I have several kernels which implement all a similar computation with different access patterns:
P1: *(output+i) = *(array+i) // for i in 0..n
P2: *(output+i) = *(array+i) + *(array+i+1)
P3: *(output+i) = *(array+i-1) + *(array+i+1)
All these computations are clearly bandwidth-bounded. I'm trying to optimize the global memory transactions. The code I'm using is pretty simple:
__global__ void P1(const float* input, float* output)
{
const int i = threadIdx.x + blockDim.x*blockIdx.x;
*(output+i) = *(input+i);
}
__global__ void P2(const float* input, float* output)
{
const int i = threadIdx.x + blockDim.x*blockIdx.x;
*(output+i) = *(input+i) + *(input+i+1);
}
__global__ void P3(const float* input, float* output)
{
const int i = threadIdx.x + blockDim.x*blockIdx.x;
*(output+i) = *(input+i-1) + *(input+i+1);
}
I have 1024 threads per block and the correct number of blocks such that every thread is assigned exactly one value of the output array.
I compiled both with caching and non-caching options (-Xptxas -dclm={ca,cg}
)
and benchmarked with nvprof, extracting the following metrics:
ldst_issued
: Issued load/store instructionsldst_executed
: Executed load/store instructionsgld_transactions
: Global load transactionsgst_transactions
: Global store transactionsdram_read_throughput
: Device memory read throughputdram_write_throughput
: Device memory write throughput
The GPU I'm using is a Nvidia K20X.
I expect ldst_executed
to be exactly (k+1) * m
, where k is 1 for P1, 2
for P2 and 3 for P3 and represents the number of values read by every thread.
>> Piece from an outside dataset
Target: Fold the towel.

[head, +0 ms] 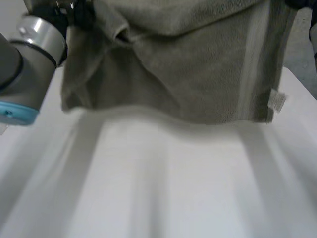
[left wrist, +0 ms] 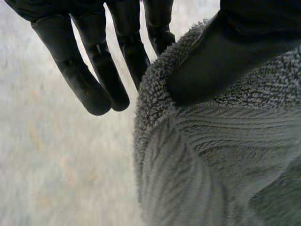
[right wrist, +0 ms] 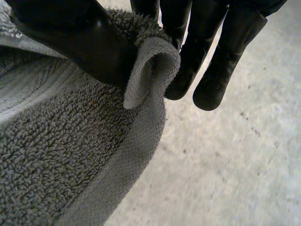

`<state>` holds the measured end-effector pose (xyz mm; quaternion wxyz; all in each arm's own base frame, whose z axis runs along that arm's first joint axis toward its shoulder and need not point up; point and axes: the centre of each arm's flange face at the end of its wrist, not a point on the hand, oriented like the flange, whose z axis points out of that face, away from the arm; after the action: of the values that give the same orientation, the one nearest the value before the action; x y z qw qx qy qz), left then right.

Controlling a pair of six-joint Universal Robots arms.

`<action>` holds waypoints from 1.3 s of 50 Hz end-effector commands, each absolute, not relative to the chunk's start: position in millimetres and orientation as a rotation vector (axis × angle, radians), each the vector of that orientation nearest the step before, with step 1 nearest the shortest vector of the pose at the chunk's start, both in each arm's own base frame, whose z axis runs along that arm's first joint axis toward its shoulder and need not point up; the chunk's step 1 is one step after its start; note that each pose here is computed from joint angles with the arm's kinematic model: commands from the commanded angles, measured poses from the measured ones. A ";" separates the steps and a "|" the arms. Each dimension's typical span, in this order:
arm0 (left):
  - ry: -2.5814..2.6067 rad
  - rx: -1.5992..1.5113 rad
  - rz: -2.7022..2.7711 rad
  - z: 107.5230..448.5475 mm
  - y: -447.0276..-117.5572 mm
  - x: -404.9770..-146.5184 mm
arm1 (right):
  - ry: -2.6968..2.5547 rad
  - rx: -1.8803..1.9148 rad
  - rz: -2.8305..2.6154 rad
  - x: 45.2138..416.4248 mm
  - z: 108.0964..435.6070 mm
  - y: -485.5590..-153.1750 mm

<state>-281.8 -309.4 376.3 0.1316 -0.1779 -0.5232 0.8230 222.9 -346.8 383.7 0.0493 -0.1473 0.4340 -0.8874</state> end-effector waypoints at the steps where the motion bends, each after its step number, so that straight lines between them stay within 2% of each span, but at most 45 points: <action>1: -1.565 -0.517 2.249 349.8 -296.9 -281.8 | 1.503 -0.535 -2.557 229.5 357.3 -344.0; 2: -1.622 -0.538 2.204 332.5 -295.9 -281.6 | 1.582 -0.582 -2.487 231.4 343.3 -342.8; 3: -1.685 -0.560 2.151 313.4 -294.3 -280.8 | 1.583 -0.582 -2.486 231.4 343.1 -342.8; 4: -1.685 -0.560 2.150 313.2 -294.3 -280.7 | 1.654 -0.635 -2.409 233.6 328.6 -340.9; 5: -1.760 -0.583 2.086 290.5 -292.8 -279.3 | 1.731 -0.699 -2.322 235.5 310.9 -338.2; 6: -1.761 -0.583 2.086 290.3 -292.8 -279.3 | 1.732 -0.700 -2.321 235.5 310.7 -338.2; 8: -1.939 -0.629 1.970 242.5 -298.6 -266.3 | 1.869 -0.852 -2.134 239.6 272.2 -328.4; 9: -1.940 -0.629 1.970 242.3 -298.6 -266.2 | 1.870 -0.853 -2.133 239.7 272.0 -328.4; 11: -2.079 -0.735 1.868 203.0 -298.8 -255.8 | 1.990 -1.011 -1.981 237.8 235.8 -316.3; 14: -2.132 -0.814 1.823 187.5 -296.6 -252.0 | 2.034 -1.084 -1.936 235.8 223.2 -309.5; 16: -2.203 -0.994 1.779 168.1 -293.3 -245.1 | 2.075 -1.197 -1.882 233.2 205.9 -297.9; 19: -2.262 -1.107 1.784 163.2 -298.8 -232.0 | 2.097 -1.236 -1.846 231.6 195.9 -290.4; 28: -2.243 -1.178 1.769 171.0 -290.4 -238.1 | 2.134 -1.224 -1.782 229.4 184.6 -278.8; 36: -2.179 -1.090 1.708 179.0 -262.7 -260.6 | 2.162 -1.112 -1.762 226.0 174.9 -275.9; 38: -2.166 -1.088 1.663 175.9 -246.5 -267.5 | 2.188 -1.058 -1.782 222.0 172.8 -278.9; 46: -2.178 -1.100 1.640 164.9 -217.1 -270.1 | 2.283 -0.943 -1.892 208.0 179.2 -289.4; 54: -2.236 -1.065 1.721 149.5 -210.3 -267.6 | 2.308 -0.791 -1.944 199.4 184.5 -294.6; 59: -2.205 -1.019 1.798 150.1 -214.7 -271.6 | 2.303 -0.785 -1.948 199.7 185.9 -294.6; 65: -2.223 -1.016 1.768 133.9 -217.7 -275.9 | 2.305 -0.782 -1.951 199.1 186.5 -294.5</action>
<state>-270.9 -213.6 146.7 0.0599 -0.3395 -0.7326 0.5869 199.1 -294.8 185.8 0.0111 -0.2501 0.7393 -0.6251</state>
I
also expect gst_transactions
to be m
(coalesced access: write by 128 bytes
words) for P1, somewhere between m
and 2m
for P2 and somewhere between m
and 3m
for P3, since every warp has to access
its "assigned" portion of memory just like P1, plus the following 128 bytes for
P2, plus the previous 128 bytes for P3, but I'm not sure that the warp is the
right unit here. I'm expecting some threads to be able to avoid the global
memory access because the data are already fetched into the L1 cache by a
previous thread.
These are the results:
P1:
gld_transactions 1048576
gst_transactions 1048576
ldst_issued 2097152
ldst_executed 2097152
dram_read_throughput 92.552 GB/s
dram_write_throughput 93.067 GB/s
P2:
gld_transactions 3145728
gst_transactions 1048576
ldst_issued 5242880
ldst_executed 3145728
dram_read_throughput 80.748 GB/s
dram_write_throughput 79.878 GB/s
P3:
gld_transactions 5242880
gst_transactions 1048576
ldst_issued 8052318
ldst_executed 4194304
dram_read_throughput 79.693 GB/s
dram_write_throughput 78.510 GB/s
I already see some discrepancies:
- The number of load transactions is substantially increased from P1 to P2 and P3.
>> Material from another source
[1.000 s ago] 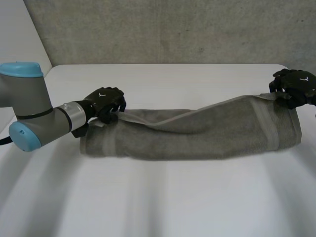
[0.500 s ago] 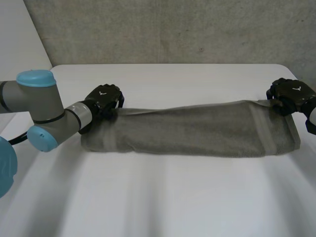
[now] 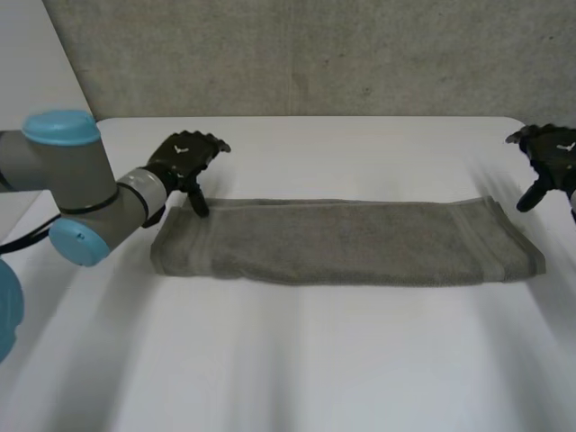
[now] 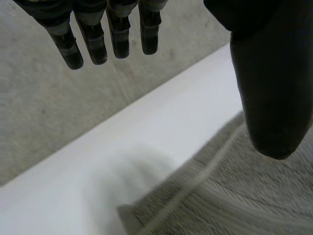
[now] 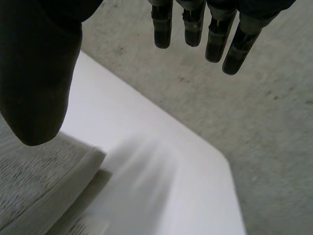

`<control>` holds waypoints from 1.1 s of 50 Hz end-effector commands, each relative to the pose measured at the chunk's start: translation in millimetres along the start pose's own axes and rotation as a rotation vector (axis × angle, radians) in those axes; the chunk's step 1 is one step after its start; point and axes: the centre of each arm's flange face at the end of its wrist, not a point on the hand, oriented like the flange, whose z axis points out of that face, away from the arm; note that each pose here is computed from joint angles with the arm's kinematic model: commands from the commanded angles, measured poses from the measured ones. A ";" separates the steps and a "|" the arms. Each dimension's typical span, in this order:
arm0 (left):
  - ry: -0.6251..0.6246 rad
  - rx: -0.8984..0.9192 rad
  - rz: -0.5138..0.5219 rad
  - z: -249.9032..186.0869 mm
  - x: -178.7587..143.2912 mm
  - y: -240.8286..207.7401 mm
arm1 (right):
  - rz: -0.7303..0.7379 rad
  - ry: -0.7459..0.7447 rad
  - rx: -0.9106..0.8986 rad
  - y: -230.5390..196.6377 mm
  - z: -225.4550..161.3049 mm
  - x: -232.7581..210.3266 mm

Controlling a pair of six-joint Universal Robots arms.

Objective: Fold the towel.

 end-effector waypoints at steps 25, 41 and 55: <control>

- The number of issued load/store instructions is also very high in P2 and P3, beyond what I could explain. I'm not sure I understand what this number represents.
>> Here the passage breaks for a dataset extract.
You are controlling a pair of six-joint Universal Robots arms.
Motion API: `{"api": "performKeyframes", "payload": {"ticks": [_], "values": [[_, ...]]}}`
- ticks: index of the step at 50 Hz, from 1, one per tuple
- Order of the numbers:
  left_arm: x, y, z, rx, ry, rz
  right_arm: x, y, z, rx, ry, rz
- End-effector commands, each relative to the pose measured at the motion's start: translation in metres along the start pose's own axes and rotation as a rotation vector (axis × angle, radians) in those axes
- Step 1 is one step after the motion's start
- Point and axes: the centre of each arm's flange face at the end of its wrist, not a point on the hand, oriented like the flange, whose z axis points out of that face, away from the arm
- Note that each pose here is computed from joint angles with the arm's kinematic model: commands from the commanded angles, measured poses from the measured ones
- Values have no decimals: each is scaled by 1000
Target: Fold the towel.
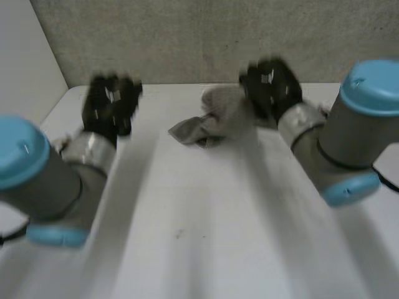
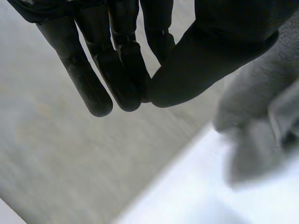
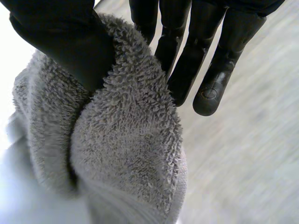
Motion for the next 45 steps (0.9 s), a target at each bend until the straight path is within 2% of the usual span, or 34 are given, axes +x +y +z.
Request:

When I turn to the non-caching tests, these are the results
P1:
gld_transactions 1048576
gst_transactions 1048576
ldst_issued 2097152
ldst_executed 2097152
dram_read_throughput 92.577 GB/s
dram_write_throughput 93.079 GB/s
P2:
gld_transactions 3145728
gst_transactions 1048576
ldst_issued 5242880
ldst_executed 3145728
dram_read_throughput 80.857 GB/s
dram_write_throughput 79.959 GB/s
P3:
gld_transactions 5242880
gst_transactions 1048576
ldst_issued 8053556
ldst_executed 4194304
dram_read_throughput 79.661 GB/s
dram_write_throughput 78.484 GB/s
As you can see, nothing changes. I was expecting to see some differences due to the fact that in the non-caching case the L1 cache is discarded, but the transaction happen in 32-bytes words.
Questions:
- Is my approach sound at all?
- Can the shared memory help me reducing the amount of transfers?
- Why don't I see a substantial difference between the caching and the non-caching cases?
- Why is P3 not slower that P2 the same way P2 is slower than P1?
- Which other metrics would help me understanding what is actually happening?